## Assigned task
For the listing below, print exactly the lines from the line with "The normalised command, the" to the line with "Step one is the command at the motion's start", both included, and nothing beyond them.

## Data shown
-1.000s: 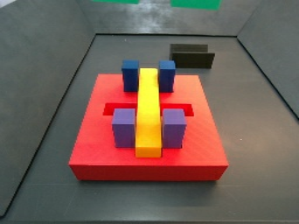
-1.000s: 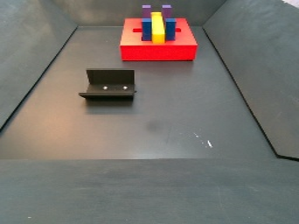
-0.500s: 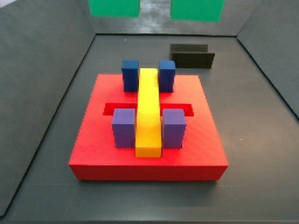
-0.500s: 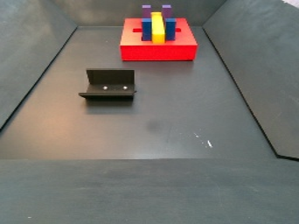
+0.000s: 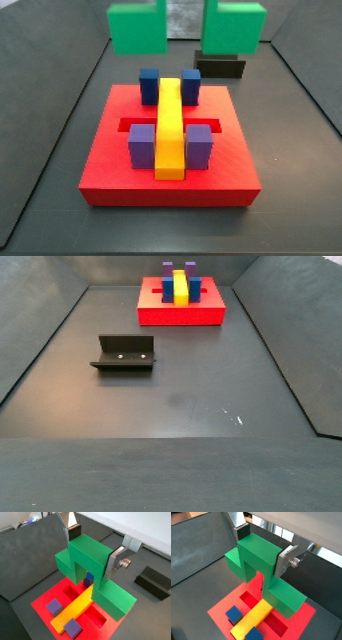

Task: Pick up the green object. Move up. Place the green object on the fixture. Regrasp the green object. Move to above the board. Insert the green object.
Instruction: Insert the green object.

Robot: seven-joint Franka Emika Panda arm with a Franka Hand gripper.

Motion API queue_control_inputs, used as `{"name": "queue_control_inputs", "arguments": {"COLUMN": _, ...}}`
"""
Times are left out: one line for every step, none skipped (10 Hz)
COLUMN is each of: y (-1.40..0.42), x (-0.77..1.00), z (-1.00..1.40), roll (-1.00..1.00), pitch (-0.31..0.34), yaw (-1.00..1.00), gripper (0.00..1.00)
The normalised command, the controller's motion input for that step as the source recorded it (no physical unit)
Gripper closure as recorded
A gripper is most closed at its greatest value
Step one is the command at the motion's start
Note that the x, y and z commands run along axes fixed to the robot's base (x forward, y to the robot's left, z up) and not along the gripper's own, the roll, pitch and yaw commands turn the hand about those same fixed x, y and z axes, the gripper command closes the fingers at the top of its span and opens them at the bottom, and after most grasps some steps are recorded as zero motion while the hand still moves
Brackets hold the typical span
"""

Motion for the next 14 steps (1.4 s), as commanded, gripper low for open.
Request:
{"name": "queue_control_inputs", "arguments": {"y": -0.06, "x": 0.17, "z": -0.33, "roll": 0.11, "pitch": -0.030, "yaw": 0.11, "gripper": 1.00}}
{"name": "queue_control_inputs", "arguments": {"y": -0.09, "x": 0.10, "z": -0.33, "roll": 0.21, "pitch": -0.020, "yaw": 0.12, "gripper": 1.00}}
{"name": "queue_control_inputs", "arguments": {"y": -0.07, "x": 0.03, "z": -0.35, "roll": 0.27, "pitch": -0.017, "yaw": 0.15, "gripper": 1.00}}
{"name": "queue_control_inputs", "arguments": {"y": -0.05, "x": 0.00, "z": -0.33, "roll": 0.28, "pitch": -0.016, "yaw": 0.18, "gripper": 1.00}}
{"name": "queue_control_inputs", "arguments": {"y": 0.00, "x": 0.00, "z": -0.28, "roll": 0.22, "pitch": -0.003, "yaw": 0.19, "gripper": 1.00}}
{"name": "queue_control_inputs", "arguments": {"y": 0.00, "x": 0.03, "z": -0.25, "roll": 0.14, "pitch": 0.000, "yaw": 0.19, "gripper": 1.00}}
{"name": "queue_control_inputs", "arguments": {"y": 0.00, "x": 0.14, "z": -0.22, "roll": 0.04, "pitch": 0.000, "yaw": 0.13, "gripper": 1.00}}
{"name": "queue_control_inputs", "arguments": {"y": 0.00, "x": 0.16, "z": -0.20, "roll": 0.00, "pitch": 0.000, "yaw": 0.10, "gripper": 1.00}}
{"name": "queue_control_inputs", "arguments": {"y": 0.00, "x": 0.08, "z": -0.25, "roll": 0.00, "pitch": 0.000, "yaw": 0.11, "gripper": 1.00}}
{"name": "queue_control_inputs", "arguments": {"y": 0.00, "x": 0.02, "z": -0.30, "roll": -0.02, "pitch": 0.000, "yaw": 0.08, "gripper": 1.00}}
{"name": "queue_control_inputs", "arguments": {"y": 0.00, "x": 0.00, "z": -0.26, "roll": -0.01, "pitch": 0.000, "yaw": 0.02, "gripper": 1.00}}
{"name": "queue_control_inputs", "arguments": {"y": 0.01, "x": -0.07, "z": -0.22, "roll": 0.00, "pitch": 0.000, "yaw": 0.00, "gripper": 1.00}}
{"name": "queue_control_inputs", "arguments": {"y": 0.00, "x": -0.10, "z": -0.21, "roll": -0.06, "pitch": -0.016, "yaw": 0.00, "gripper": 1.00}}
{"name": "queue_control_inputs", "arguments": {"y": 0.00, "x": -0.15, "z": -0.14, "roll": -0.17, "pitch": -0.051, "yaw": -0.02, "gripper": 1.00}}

## Output of the exercise
The normalised command, the controller's motion input for that step as the source recorded it (no physical unit)
Gripper closure as recorded
A gripper is most closed at its greatest value
Step one is the command at the motion's start

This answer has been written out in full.